A RAG based chatbot is a system where we take some information that an LLM doesn’t know the specifics on and we chunk it up and put it into a vector database. Then when you ask a chatbot using this vector database a question, it look for items similar in the database to your question and uses them as sources to generate an answer for you.
I felt it was necessary to give the preface because it could be possible that people might just think I don’t really have an understanding of RAG.
My question: My issue is I don’t want to have to feed the new info from RAG every time to get an answer from my prompt. Is there any way I could just get the LLM to see the new information once and then I can use the LLM unlimited times. What I mean is lets say I want to start a conversation with this chatbot, I do not want to have to again send via the prompt all the new information everytime I create a new session with the chatbot and then ask some question. Could I just have it know all the info and then that’s it?
As far as I could tell I found the answer to be it is not possible, but I’m asking here because I want it to be possible.
If this “new info” is static information that doesn’t get updated frequently, then you can try to fine-tune the LLM on that “new info”. For example, if you want to add support for some special medical knowledge to the LLM (and that medical knowledge is not likely to change), then you can try to fine-tune the LLM with that knowledge. Once the LLM is fine-tuned (the information is “seen once”), then it should keep the medical knowledge over and over again without you needing to include it in the prompt.
If this “new info” is dynamic information that can be updated frequently, such as your past conversations/history with a particular chatbot, then it won’t really make sense for you to fine-tune it. In that case, you will need to use something like RAG, and effectively save your chat history as external information for your chatbot.
ChatGPT has recently launched something similar called Memory. The idea is that the chatbot is able to memorize certain details about the user. I don’t work for them and don’t know how it’s actually implemented, but my guess is that it has a way (likely another neural network) that identifies user preferences, and those user preferences are saved externally (as in the RAG approach) and included as context in any future conversations with the chatbot.
I’d like to clarify. The objective is to reduce costs as much as possible. So with that in mind, it’s obviously quite expensive to finetune a LLM I think. Are there any other alternatives?
I don’t think fine-tuning necessarily costs more, it really depends on your situation.
Which LLM are you using and how big is it? Are you running your own LLM or using some API? How many computers do you have and how powerful are they? How much data are you trying to fine-tune (and do you already have this data?)?
If you’re already have local machines that run your model (and they’re not doing anything else), then it might be ok to fine-tune over several days until the model is ready.
Thank you so much for the advice.
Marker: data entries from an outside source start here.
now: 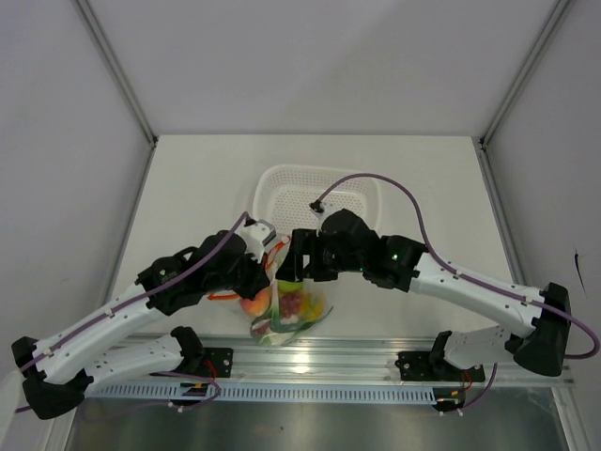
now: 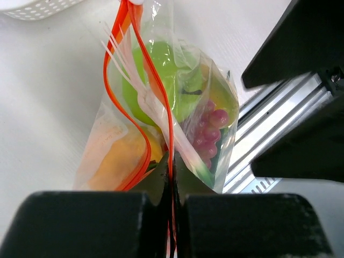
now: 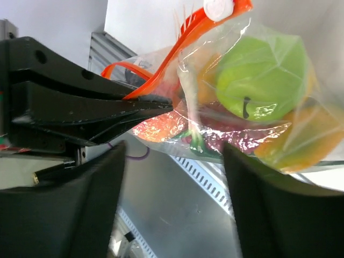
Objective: Place the food in the zip-top bag and seal the zipper
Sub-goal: Adjust the zipper food storage bag at the center of the board.
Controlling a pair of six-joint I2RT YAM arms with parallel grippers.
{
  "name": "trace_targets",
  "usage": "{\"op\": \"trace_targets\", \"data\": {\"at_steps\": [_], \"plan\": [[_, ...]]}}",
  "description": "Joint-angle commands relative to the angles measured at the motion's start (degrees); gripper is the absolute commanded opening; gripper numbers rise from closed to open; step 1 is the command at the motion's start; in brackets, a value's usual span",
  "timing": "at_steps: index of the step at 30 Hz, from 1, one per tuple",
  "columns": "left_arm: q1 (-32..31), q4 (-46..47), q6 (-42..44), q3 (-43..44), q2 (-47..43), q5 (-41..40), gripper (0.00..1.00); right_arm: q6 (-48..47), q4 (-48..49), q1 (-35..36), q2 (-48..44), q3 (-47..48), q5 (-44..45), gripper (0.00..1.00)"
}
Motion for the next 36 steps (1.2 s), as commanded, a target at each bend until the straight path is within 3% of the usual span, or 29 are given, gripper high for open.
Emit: {"op": "trace_targets", "data": {"at_steps": [1, 3, 4, 6, 11, 22, 31, 36], "plan": [[-0.01, 0.77, 0.11, 0.49, -0.04, -0.55, 0.01, -9.26, -6.11, -0.5, -3.59, 5.0, 4.1, 0.79], [-0.01, 0.95, -0.07, 0.4, 0.13, -0.11, 0.01, -13.29, -8.67, -2.95, -4.82, 4.74, 5.34, 0.86], [-0.01, 1.12, -0.16, 0.4, 0.05, -0.11, 0.01, -14.8, -8.15, -4.26, -5.96, 3.95, 5.08, 0.96], [-0.01, 1.65, -0.16, 0.31, -0.3, 0.07, 0.01, -19.18, -6.92, -8.03, -7.11, 0.45, 4.47, 0.99], [-0.01, 1.39, -0.25, 1.02, -1.27, 1.56, 0.01, -23.42, -0.34, -14.2, -8.08, -5.63, -2.73, 0.99], [-0.01, 3.32, 0.28, 0.76, -6.81, 7.01, 0.01, -31.95, 8.45, -14.82, -2.89, -5.28, -15.31, 0.9], [-0.01, 4.64, 0.9, 0.14, -6.28, 9.38, 0.01, -33.18, 3.12, -14.82, -0.44, 1.74, -12.32, 0.88], [-0.01, 6.13, 1.69, -0.04, -6.54, 13.33, 0.01, -37.83, 4.94, -15.52, 1.24, 3.25, -24.76, 0.89]]}}
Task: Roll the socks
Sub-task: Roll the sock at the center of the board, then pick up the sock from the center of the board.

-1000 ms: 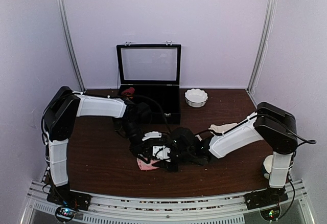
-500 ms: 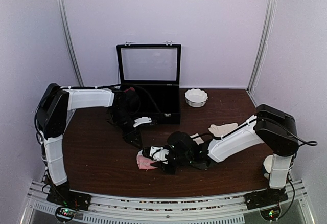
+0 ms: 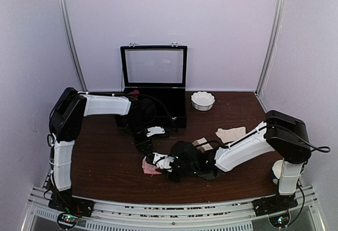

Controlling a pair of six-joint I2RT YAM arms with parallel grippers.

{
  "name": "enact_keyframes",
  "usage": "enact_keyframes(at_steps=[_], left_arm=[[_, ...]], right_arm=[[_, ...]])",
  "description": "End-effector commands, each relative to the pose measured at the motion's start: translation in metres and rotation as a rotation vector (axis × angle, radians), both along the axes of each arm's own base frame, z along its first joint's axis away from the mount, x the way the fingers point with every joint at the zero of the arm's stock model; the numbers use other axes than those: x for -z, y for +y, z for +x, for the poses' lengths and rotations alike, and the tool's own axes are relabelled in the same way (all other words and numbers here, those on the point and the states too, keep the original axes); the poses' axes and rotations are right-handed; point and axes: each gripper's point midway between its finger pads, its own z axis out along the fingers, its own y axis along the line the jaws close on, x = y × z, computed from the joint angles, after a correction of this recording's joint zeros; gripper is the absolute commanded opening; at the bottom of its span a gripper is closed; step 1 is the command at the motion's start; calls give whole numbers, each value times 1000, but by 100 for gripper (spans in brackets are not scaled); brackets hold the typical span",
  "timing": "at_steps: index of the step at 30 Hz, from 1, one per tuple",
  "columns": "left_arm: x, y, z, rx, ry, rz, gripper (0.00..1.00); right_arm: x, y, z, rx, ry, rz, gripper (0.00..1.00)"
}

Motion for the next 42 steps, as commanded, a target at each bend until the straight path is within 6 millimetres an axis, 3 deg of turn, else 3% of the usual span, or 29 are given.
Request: enact_keyframes(at_steps=[1,5,9,14,18,20,23,26,29,32,35,39,42], left_arm=[[31,0,7,11,-36,82,42],[37,-1,12,23,-49,98,42],[39,-5,15,25,-49,86,41],[36,-13,13,29,-36,53,40],[26,-17,8,27,-15,21,40],[14,-15,14,14,-37,6,40],[-20,-4,36,-55,-98,-64,40],[-60,17,57,-143,-203,-156,40],[-98,40,62,-153,-340,-214,40],[-124,52,46,-100,-418,-259,41],[-132,58,14,-3,-422,-320,41],[-113,68,-35,134,-353,-355,42],[-86,66,-63,237,-329,-306,42]], right_arm=[[38,-40,-25,-16,24,-175,0],[28,-38,-53,-122,72,-146,0],[30,-39,-76,-209,167,-164,0],[47,-36,-75,-212,197,-239,0],[73,-39,-54,-88,218,-379,0],[80,-39,-51,-50,275,-422,0],[94,-50,-54,-4,371,-474,0],[105,-57,-56,66,511,-505,0],[114,-61,-60,140,675,-537,0],[116,-59,-62,189,804,-541,0],[108,-50,-61,232,966,-469,0],[102,-43,-47,341,1139,-378,0],[102,-35,-37,398,1265,-307,0]])
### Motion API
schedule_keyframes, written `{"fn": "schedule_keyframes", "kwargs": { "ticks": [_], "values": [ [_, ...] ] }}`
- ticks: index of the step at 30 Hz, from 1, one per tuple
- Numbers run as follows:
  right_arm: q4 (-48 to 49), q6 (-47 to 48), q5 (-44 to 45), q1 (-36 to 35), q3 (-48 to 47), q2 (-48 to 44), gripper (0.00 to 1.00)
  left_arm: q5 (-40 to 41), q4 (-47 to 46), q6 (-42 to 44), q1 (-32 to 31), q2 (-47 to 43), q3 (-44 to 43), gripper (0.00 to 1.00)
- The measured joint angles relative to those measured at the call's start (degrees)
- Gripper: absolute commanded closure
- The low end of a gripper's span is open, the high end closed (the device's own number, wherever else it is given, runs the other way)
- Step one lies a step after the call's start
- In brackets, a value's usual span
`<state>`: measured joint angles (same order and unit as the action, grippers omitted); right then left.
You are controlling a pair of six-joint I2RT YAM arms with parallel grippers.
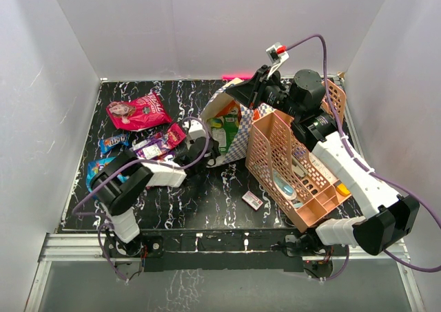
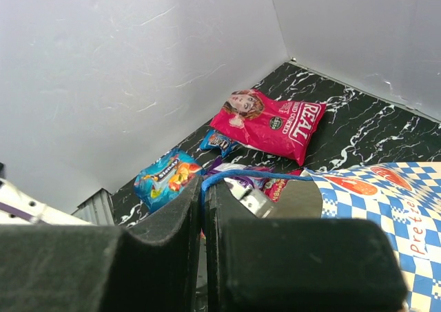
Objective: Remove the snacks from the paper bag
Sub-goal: Take out the snack from the paper bag.
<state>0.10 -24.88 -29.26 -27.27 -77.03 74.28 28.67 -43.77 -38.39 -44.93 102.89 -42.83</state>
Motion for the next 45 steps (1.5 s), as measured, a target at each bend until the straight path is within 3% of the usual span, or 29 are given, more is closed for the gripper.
{"fn": "schedule_keyframes", "kwargs": {
  "ticks": [6, 22, 32, 40, 45],
  "values": [
    [0.0, 0.83, 0.46, 0.0, 0.0, 0.0, 0.92, -4.09, 5.01, 0.48, 0.04, -11.26, 0.61, 1.0],
    [0.0, 1.77, 2.75, 0.0, 0.0, 0.0, 0.92, -11.93, 19.91, 1.66, 0.09, -30.86, 3.26, 1.0],
    [-0.07, 1.77, 11.72, -0.02, 0.94, -0.76, 0.92, -15.61, 29.46, 6.82, 0.09, -50.29, 8.7, 1.0],
    [-1.27, 0.35, 17.11, 0.0, 1.84, -1.92, 0.92, -14.71, 42.1, 12.68, 0.09, -62.36, 5.86, 1.0],
    [-1.55, 0.09, 17.79, -0.02, 1.88, -2.47, 0.92, -9.84, 47.12, 14.56, 0.09, -66.75, 3.43, 1.0]
  ]
}}
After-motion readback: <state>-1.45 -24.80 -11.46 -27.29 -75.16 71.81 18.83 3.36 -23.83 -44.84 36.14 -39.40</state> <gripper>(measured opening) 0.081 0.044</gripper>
I decided to go back and check and I think after running some $$ numbers it does look much more worth it to finetune (probably) than doing some janky RAG thing. One question, does you or (anyone else) know the performance difference between QLoRA and LoRA generally? I know in quantization we lose a bit of precision, so technically would that mean a loss in recall/accuracy/precision/etc other KPI’s? If so, is there any such loss between QLoRA when comparing to LoRA?
Sorry if this question is…dumb lol. I don’t totally understand quantization, so I may have some misconceptions.
Yes, there will likely be some degradation/loss in recall/accuracy/precision when you apply quantization to the model (and even when you use LoRA rather than fine-tuning all the params). Unfortunately, we won’t know how much until you try it out. It also depends on the hyperparameters you use for LoRA.
If computing budget is a concern, I’d recommend you experiment first with a smaller training set for fine-tuning (maybe 10% of all your fine-tuning data, depending on how much data you have). It should be less expensive, but at least you can start to see whether it works, how well it works, and test out a few hyperparameters. Once you’re pretty comfortable with it, you can then commit to training all your data to get a better model.